PROVIDED INFORMATION:
▬▬▬▬▬▬▬▬▬▬

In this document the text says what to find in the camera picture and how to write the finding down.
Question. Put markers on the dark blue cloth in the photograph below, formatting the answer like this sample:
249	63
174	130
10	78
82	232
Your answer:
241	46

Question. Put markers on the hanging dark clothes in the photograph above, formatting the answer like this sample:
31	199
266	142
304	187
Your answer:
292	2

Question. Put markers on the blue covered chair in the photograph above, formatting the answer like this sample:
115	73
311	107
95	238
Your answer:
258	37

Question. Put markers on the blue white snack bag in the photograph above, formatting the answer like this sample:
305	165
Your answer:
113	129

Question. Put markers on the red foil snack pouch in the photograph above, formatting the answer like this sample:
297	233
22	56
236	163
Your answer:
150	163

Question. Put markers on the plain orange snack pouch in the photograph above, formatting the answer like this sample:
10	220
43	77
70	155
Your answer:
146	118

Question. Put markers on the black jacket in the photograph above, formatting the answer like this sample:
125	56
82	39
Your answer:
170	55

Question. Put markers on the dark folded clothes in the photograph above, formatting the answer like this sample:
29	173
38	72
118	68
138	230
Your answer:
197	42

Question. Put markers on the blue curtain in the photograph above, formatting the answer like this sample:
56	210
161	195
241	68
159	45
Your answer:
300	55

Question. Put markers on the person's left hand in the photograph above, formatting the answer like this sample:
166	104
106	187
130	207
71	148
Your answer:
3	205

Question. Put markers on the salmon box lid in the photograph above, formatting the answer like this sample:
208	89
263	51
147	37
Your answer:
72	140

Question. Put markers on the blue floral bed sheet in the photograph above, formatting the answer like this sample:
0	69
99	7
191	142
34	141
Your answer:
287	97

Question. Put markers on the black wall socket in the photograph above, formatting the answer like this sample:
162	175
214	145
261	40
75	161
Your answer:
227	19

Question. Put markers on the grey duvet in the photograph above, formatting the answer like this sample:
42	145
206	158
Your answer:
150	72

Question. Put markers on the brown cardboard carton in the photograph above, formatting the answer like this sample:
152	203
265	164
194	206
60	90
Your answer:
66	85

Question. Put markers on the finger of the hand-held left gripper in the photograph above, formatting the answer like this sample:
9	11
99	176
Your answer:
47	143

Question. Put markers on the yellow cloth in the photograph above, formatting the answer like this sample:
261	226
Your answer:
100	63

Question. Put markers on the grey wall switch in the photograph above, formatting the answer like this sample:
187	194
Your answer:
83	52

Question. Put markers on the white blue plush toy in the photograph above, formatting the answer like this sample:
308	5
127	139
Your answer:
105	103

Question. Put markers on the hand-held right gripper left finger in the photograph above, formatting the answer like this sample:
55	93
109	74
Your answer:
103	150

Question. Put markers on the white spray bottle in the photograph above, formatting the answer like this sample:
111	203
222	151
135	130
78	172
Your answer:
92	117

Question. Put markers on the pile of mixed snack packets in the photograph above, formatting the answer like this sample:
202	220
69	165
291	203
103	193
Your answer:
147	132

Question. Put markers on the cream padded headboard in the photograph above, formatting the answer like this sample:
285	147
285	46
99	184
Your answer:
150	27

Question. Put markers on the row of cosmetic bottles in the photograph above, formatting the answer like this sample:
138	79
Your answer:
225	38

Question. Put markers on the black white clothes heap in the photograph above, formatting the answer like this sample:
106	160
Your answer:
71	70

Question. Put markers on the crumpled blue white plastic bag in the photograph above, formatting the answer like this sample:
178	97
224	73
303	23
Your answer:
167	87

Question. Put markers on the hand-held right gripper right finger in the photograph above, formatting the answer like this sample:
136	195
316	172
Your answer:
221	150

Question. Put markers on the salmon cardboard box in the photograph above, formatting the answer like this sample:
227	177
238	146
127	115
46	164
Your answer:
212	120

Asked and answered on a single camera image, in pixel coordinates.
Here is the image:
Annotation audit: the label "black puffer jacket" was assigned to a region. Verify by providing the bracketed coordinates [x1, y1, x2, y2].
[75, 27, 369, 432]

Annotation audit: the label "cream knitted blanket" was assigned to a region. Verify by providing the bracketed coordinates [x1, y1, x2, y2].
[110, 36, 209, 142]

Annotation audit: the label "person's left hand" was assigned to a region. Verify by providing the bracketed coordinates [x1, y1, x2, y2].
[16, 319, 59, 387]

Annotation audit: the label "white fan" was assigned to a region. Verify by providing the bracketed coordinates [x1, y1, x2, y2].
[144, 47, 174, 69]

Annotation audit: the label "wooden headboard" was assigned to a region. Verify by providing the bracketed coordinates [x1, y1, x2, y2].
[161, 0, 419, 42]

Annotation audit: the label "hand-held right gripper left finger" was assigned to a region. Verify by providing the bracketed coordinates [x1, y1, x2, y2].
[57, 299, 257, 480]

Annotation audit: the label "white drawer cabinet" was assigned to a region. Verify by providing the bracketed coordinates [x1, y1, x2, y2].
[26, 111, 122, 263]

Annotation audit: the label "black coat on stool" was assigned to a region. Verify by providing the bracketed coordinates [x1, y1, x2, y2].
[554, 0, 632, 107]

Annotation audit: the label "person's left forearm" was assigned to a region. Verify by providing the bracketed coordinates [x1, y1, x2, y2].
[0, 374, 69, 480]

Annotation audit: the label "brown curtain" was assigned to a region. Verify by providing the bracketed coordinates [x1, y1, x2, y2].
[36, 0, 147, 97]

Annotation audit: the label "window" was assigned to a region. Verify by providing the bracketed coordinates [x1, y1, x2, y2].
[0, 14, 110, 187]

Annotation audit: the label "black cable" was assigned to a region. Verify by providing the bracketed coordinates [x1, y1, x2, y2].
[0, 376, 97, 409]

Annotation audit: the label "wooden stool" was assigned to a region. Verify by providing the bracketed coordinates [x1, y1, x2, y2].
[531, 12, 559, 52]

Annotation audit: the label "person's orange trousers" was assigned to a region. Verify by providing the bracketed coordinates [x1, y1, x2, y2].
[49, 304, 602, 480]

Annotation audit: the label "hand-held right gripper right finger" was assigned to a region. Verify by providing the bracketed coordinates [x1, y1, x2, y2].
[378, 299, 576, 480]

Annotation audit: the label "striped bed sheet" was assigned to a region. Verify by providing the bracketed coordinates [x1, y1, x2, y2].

▬▬▬▬▬▬▬▬▬▬

EXERCISE DIRECTIONS: Output the data above without altering a line.

ANSWER SPACE:
In this document the text says what to find in the camera picture and how to write the finding down.
Question. Put markers on the dark blue cloth in the photograph below, formatting the answer like this sample:
249	63
174	130
10	78
82	232
Your answer:
241	46

Question. Put markers on the hanging dark clothes in the photograph above, formatting the answer like this sample:
31	199
266	142
304	187
Your answer:
292	2

Question. Put markers on the blue covered chair in the photograph above, formatting the answer like this sample:
115	73
311	107
95	238
Your answer:
258	37

Question. Put markers on the blue white snack bag in the photograph above, formatting the answer like this sample:
305	165
Your answer:
113	129

Question. Put markers on the red foil snack pouch in the photograph above, formatting the answer like this sample:
297	233
22	56
236	163
Your answer:
150	163

Question. Put markers on the plain orange snack pouch in the photograph above, formatting the answer like this sample:
10	220
43	77
70	155
Your answer:
146	118

Question. Put markers on the black jacket in the photograph above, formatting the answer like this sample:
125	56
82	39
Your answer:
170	55

Question. Put markers on the dark folded clothes in the photograph above, formatting the answer like this sample:
29	173
38	72
118	68
138	230
Your answer:
197	42

Question. Put markers on the blue curtain in the photograph above, formatting the answer like this sample:
56	210
161	195
241	68
159	45
Your answer:
300	55

Question. Put markers on the person's left hand in the photograph above, formatting the answer like this sample:
166	104
106	187
130	207
71	148
Your answer:
3	205

Question. Put markers on the salmon box lid in the photograph above, formatting the answer like this sample:
208	89
263	51
147	37
Your answer:
72	140

Question. Put markers on the blue floral bed sheet in the photograph above, formatting the answer like this sample:
0	69
99	7
191	142
34	141
Your answer:
287	97

Question. Put markers on the black wall socket in the photograph above, formatting the answer like this sample:
162	175
214	145
261	40
75	161
Your answer:
227	19

Question. Put markers on the grey duvet in the photograph above, formatting the answer like this sample:
42	145
206	158
Your answer:
150	72

Question. Put markers on the brown cardboard carton in the photograph above, formatting the answer like this sample:
152	203
265	164
194	206
60	90
Your answer:
66	85

Question. Put markers on the finger of the hand-held left gripper in the photograph above, formatting the answer like this sample:
9	11
99	176
Your answer:
47	143

Question. Put markers on the yellow cloth in the photograph above, formatting the answer like this sample:
261	226
Your answer:
100	63

Question. Put markers on the grey wall switch in the photograph above, formatting the answer like this sample:
187	194
Your answer:
83	52

Question. Put markers on the white blue plush toy in the photograph above, formatting the answer like this sample:
308	5
127	139
Your answer:
105	103

Question. Put markers on the hand-held right gripper left finger in the photograph above, formatting the answer like this sample:
55	93
109	74
Your answer:
103	150

Question. Put markers on the white spray bottle in the photograph above, formatting the answer like this sample:
111	203
222	151
135	130
78	172
Your answer:
92	117

Question. Put markers on the pile of mixed snack packets in the photograph above, formatting the answer like this sample:
202	220
69	165
291	203
103	193
Your answer:
147	132

Question. Put markers on the cream padded headboard in the photograph above, formatting the answer like this sample:
285	147
285	46
99	184
Your answer:
150	27

Question. Put markers on the row of cosmetic bottles in the photograph above, formatting the answer like this sample:
138	79
Your answer:
225	38

Question. Put markers on the black white clothes heap in the photograph above, formatting the answer like this sample:
106	160
Your answer:
71	70

Question. Put markers on the crumpled blue white plastic bag in the photograph above, formatting the answer like this sample:
178	97
224	73
303	23
Your answer:
167	87

Question. Put markers on the hand-held right gripper right finger in the photograph above, formatting the answer like this sample:
136	195
316	172
Your answer:
221	150

Question. Put markers on the salmon cardboard box in the photograph above, formatting the answer like this sample:
227	177
238	146
127	115
46	164
Your answer:
212	120

Asked and answered on a single camera image, in pixel coordinates.
Here is the image:
Annotation audit: the label "black puffer jacket" was assigned to a region. Verify by providing the bracketed coordinates [x1, y1, x2, y2].
[75, 27, 369, 432]

Annotation audit: the label "cream knitted blanket" was assigned to a region. Verify by providing the bracketed coordinates [x1, y1, x2, y2].
[110, 36, 209, 142]

Annotation audit: the label "person's left hand" was assigned to a region. Verify by providing the bracketed coordinates [x1, y1, x2, y2].
[16, 319, 59, 387]

Annotation audit: the label "white fan" was assigned to a region. Verify by providing the bracketed coordinates [x1, y1, x2, y2].
[144, 47, 174, 69]

Annotation audit: the label "wooden headboard" was assigned to a region. Verify by providing the bracketed coordinates [x1, y1, x2, y2].
[161, 0, 419, 42]

Annotation audit: the label "hand-held right gripper left finger" was assigned to a region. Verify by providing the bracketed coordinates [x1, y1, x2, y2].
[57, 299, 257, 480]

Annotation audit: the label "white drawer cabinet" was assigned to a region. Verify by providing the bracketed coordinates [x1, y1, x2, y2].
[26, 111, 122, 263]

Annotation audit: the label "black coat on stool" was assigned to a region. Verify by providing the bracketed coordinates [x1, y1, x2, y2].
[554, 0, 632, 107]

Annotation audit: the label "person's left forearm" was assigned to a region. Verify by providing the bracketed coordinates [x1, y1, x2, y2].
[0, 374, 69, 480]

Annotation audit: the label "brown curtain" was assigned to a region. Verify by providing the bracketed coordinates [x1, y1, x2, y2].
[36, 0, 147, 97]

Annotation audit: the label "window" was assigned to a region. Verify by providing the bracketed coordinates [x1, y1, x2, y2].
[0, 14, 110, 187]

Annotation audit: the label "black cable" was assigned to a region. Verify by providing the bracketed coordinates [x1, y1, x2, y2].
[0, 376, 97, 409]

Annotation audit: the label "wooden stool" was assigned to a region. Verify by providing the bracketed coordinates [x1, y1, x2, y2].
[531, 12, 559, 52]

Annotation audit: the label "person's orange trousers" was assigned to a region. Verify by providing the bracketed coordinates [x1, y1, x2, y2].
[49, 304, 602, 480]

Annotation audit: the label "hand-held right gripper right finger" was assigned to a region. Verify by providing the bracketed coordinates [x1, y1, x2, y2].
[378, 299, 576, 480]

Annotation audit: the label "striped bed sheet" was assigned to a region. Verify by providing the bracketed coordinates [x1, y1, x2, y2].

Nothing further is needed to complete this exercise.